Commenting on the delivery plan for recovering access to primary care Beccy Baird, Senior Fellow at The King’s Fund, said:
‘Recognition that improving primary care services, from GP access to community support, requires action across the entire health and care system is very welcome. To make the kinds of system changes required for general practice it is essential that, over the long term, primary care is as much of a priority as reducing the hospital backlog. And this is going to take considerable time, focus and a collective effort. Experienced GPs, who are already overstretched are vital to this effort, and so providing funding to free up some of their time to lead change efforts is welcome.

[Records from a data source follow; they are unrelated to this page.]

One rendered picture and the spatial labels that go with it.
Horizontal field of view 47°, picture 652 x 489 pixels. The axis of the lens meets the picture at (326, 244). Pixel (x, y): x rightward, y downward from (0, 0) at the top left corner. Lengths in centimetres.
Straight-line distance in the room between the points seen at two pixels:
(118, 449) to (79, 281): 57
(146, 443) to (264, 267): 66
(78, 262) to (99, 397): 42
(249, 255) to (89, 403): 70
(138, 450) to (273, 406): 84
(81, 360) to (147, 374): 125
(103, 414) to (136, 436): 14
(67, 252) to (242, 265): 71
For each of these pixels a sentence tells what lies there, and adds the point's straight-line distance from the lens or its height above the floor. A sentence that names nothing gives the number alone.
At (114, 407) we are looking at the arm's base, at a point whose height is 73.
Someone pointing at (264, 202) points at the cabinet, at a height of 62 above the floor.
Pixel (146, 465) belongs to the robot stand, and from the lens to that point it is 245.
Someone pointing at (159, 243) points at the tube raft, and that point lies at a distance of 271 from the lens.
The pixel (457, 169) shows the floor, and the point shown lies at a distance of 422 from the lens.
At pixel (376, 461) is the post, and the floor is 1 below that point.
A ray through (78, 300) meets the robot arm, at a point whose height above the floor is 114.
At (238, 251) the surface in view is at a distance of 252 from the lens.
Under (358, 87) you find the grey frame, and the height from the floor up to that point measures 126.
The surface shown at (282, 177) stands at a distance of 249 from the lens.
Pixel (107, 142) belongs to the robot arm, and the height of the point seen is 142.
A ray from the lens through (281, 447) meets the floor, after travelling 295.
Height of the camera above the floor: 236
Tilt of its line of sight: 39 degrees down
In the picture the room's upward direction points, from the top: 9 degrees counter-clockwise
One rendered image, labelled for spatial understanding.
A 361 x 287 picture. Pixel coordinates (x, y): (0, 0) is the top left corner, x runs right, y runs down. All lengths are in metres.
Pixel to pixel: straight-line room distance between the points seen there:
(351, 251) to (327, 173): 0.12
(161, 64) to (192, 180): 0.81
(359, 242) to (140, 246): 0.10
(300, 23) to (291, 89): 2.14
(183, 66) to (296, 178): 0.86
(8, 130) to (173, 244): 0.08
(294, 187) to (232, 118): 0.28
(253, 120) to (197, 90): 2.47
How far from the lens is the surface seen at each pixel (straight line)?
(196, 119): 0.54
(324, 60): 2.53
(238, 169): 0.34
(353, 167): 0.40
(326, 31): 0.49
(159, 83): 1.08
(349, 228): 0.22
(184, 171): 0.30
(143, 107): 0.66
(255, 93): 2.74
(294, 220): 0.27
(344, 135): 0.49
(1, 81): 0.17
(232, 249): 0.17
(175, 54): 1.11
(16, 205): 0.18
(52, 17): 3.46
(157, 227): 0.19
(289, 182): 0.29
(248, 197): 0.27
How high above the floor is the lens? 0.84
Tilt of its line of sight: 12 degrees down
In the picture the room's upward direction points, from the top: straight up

‘The idea that community pharmacies will be able to offer more clinical services to patients has long been the direction of travel so it’s good to see investment in this. However, not all pharmacies will be able to offer these services and it will be really frustrating for patients to be bumped from pillar to post, only to end up back at the GP. Local areas will need to think very carefully about how they communicate which services are available where and to whom.
‘With demand massively outweighing capacity, whether the proposals will be radical enough to turn things around in the real world, remains to be seen. Without a long-awaited and fully funded national workforce strategy to address staff shortages across general practice and community pharmacy, today’s plan, while welcome, will not make the much-needed improvements in access that patients and staff are hoping for.’